There was no way for any of them to know just how limitless the paths ahead would be.

Nearly a decade ago, Veronica Burton made her second All-Scholastic team after winning four straight Dual County League MVP awards, averaging 21.8 points and 7.5 rebounds as a senior at Newton South. Basketball took her from Newton South to Northwestern to the WNBA to Europe, where she sharpened her game before returning to the W as one of its best players.

With each passing year, Burton finds herself part surprised and part amazed at all the gyms, arenas, cities, and countries the game has taken her.

“I definitely didn’t anticipate all the places that it has taken me,” she said. “I knew eventually that at some point in high school it was going to take me to college and pay for my college, and it ended up being Northwestern. All I really saw in my foreseeable future was Northwestern and what that would look like. I didn’t really see a future in basketball after that.”

Dana Barros, a two-time All-Scholastic who set the state tournament and the Boston Shootout on fire as a star at Xaverian, once saw himself destined more for a life in football than basketball.

He didn’t see the path the game ultimately had for him — four years at Boston College, where he became the Eagles’ all-time leading scorer, a 14-year NBA career, an All-Star Game appearance, and six seasons playing for his hometown Celtics.

“I just wanted to get to college for free, man,” Barros said. “My biggest goal was to make it to the Big East. I thought that was the craziest thing ever. I went to the games and watched Pat Ewing and Pearl Washington, and I just wanted to be part of that. I figured that would be my goal — and if I could make it past that, it would be incredible.”

Since 1962 for boys and 1976 for girls, the Globe has curated the achievements of the best basketball players throughout Eastern Massachusetts. In that six-decade span, each of those players has taken their own journey.
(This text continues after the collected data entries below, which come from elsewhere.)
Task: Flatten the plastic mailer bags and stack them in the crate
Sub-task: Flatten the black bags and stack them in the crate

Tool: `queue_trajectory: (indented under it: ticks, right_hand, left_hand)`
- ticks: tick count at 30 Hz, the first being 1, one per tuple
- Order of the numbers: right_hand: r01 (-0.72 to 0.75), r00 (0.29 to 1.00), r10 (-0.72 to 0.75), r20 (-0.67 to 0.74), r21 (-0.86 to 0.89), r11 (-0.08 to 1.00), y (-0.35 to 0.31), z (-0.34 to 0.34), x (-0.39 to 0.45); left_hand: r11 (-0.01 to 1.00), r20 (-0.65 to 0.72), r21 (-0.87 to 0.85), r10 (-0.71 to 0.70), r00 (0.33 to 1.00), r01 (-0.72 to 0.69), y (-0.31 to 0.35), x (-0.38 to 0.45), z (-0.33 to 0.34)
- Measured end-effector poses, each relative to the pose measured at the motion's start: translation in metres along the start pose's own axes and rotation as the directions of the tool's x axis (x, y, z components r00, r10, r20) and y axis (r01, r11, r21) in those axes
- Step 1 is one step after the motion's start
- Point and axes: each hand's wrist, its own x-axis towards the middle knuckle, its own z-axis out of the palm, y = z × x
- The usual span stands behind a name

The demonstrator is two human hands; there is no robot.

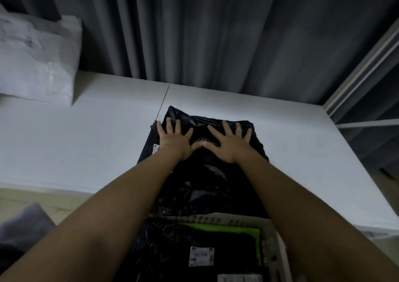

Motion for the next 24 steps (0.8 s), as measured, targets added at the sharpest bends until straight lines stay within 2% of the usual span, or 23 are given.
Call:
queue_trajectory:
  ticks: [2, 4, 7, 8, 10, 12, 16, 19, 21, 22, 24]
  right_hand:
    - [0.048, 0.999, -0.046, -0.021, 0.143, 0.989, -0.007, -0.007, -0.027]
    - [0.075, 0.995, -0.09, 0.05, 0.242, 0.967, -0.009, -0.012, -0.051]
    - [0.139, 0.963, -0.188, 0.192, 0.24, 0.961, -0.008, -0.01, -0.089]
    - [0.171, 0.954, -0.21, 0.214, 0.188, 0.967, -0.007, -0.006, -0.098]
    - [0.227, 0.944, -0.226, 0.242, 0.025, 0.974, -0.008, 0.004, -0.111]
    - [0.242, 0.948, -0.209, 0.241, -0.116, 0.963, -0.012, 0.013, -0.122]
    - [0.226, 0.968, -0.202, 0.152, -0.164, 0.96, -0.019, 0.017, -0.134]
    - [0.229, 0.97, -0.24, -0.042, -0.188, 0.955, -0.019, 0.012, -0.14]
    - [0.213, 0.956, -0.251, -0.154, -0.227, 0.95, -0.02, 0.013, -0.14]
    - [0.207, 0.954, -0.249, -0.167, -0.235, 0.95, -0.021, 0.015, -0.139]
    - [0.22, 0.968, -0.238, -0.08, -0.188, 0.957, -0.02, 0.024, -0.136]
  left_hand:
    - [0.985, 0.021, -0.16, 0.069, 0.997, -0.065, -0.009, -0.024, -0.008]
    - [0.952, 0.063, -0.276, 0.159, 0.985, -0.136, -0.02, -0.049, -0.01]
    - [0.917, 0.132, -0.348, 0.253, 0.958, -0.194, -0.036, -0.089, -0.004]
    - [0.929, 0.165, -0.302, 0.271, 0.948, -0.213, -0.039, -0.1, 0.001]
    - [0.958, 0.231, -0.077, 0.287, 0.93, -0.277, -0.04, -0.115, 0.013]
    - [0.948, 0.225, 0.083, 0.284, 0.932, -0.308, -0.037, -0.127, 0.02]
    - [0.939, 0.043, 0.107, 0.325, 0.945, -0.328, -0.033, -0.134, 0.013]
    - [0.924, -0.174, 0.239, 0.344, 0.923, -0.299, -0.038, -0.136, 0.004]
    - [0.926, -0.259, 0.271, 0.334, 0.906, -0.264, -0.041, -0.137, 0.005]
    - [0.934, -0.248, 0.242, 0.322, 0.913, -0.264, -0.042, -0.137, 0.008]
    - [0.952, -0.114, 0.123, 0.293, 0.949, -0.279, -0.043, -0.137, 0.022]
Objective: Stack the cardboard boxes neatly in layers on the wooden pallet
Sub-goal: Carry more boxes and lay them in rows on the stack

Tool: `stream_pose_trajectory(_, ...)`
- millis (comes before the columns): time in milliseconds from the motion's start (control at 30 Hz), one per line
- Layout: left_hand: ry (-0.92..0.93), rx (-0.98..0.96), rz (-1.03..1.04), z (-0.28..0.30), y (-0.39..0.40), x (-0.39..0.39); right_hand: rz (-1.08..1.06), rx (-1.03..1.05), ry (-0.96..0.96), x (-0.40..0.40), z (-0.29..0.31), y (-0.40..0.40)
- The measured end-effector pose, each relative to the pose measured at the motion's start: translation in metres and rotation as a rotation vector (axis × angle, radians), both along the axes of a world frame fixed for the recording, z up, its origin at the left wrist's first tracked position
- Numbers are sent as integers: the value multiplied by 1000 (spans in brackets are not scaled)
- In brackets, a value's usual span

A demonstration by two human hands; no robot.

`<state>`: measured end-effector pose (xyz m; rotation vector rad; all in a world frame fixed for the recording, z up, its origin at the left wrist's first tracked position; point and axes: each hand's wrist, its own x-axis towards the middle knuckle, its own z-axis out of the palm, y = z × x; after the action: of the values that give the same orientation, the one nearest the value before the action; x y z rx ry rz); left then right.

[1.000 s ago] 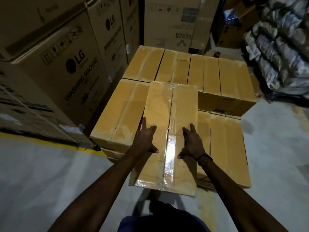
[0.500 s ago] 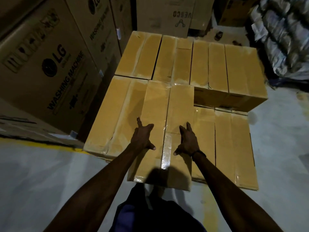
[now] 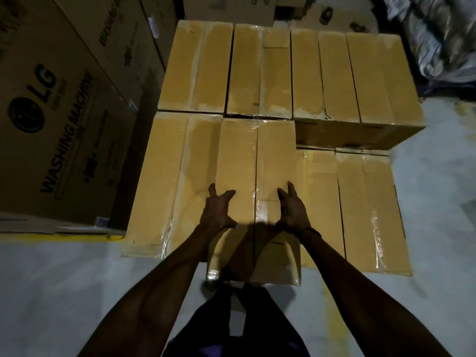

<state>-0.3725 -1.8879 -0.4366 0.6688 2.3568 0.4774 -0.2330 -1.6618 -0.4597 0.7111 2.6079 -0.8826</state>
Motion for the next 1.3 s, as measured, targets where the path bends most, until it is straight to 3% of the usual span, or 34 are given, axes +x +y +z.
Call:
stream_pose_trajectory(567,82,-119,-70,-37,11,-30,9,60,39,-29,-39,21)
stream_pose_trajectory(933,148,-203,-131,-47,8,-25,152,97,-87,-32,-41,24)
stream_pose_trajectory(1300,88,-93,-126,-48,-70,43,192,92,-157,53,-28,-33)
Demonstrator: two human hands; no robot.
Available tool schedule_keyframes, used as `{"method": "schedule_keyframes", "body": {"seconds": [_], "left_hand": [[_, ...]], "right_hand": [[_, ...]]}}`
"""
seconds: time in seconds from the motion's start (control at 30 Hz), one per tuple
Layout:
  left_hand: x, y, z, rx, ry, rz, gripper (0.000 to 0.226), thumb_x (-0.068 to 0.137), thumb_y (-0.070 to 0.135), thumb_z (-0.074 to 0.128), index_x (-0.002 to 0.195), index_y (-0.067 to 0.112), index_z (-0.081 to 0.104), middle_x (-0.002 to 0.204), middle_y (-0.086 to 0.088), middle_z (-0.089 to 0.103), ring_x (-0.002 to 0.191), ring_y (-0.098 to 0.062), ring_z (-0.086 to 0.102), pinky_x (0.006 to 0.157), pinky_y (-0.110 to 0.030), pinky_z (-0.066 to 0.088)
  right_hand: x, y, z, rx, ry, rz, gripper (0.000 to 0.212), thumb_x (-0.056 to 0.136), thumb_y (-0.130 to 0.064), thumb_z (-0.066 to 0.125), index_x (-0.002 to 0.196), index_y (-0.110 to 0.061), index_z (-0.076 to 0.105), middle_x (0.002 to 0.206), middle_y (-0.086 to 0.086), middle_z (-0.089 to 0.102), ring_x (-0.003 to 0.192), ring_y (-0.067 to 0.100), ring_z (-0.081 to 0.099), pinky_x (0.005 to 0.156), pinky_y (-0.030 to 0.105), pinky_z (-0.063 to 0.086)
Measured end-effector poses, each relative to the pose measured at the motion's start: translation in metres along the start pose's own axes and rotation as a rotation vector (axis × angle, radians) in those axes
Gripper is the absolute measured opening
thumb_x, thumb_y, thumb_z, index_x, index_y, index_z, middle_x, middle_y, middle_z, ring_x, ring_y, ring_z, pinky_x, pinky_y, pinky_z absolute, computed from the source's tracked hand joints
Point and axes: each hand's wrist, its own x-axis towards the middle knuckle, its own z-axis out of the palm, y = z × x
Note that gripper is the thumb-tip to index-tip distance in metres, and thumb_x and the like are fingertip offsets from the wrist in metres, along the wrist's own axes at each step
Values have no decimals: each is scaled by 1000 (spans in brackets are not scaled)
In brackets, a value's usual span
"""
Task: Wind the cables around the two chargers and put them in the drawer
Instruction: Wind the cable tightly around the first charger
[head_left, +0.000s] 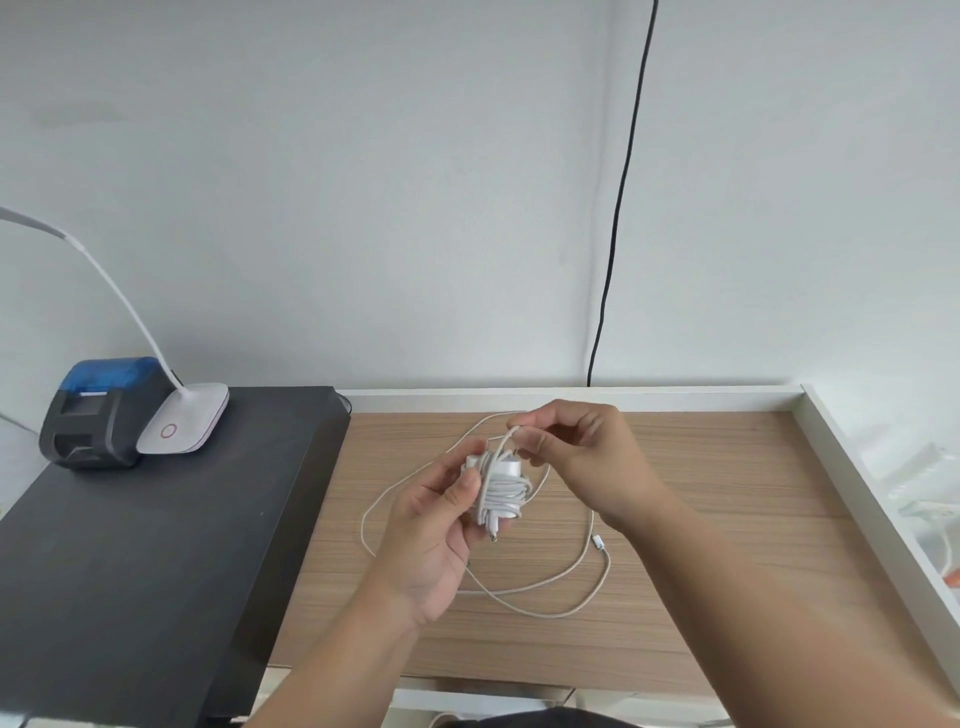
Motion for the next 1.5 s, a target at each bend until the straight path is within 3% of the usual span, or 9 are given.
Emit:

From NCAA Tournaments and titles to WNBA and NBA drafts and championships, to Olympic gold medals to Hall of Fame jackets, the all-time All-Scholastic list recognizes the players who took the most steps along the way.

How the teams were selected

This exercise was meant to answer a straightforward question: Which All-Scholastic players accomplished the most after their high school careers? While their high school moments and memories still echo today, those achievements were not a part of the criteria for this list.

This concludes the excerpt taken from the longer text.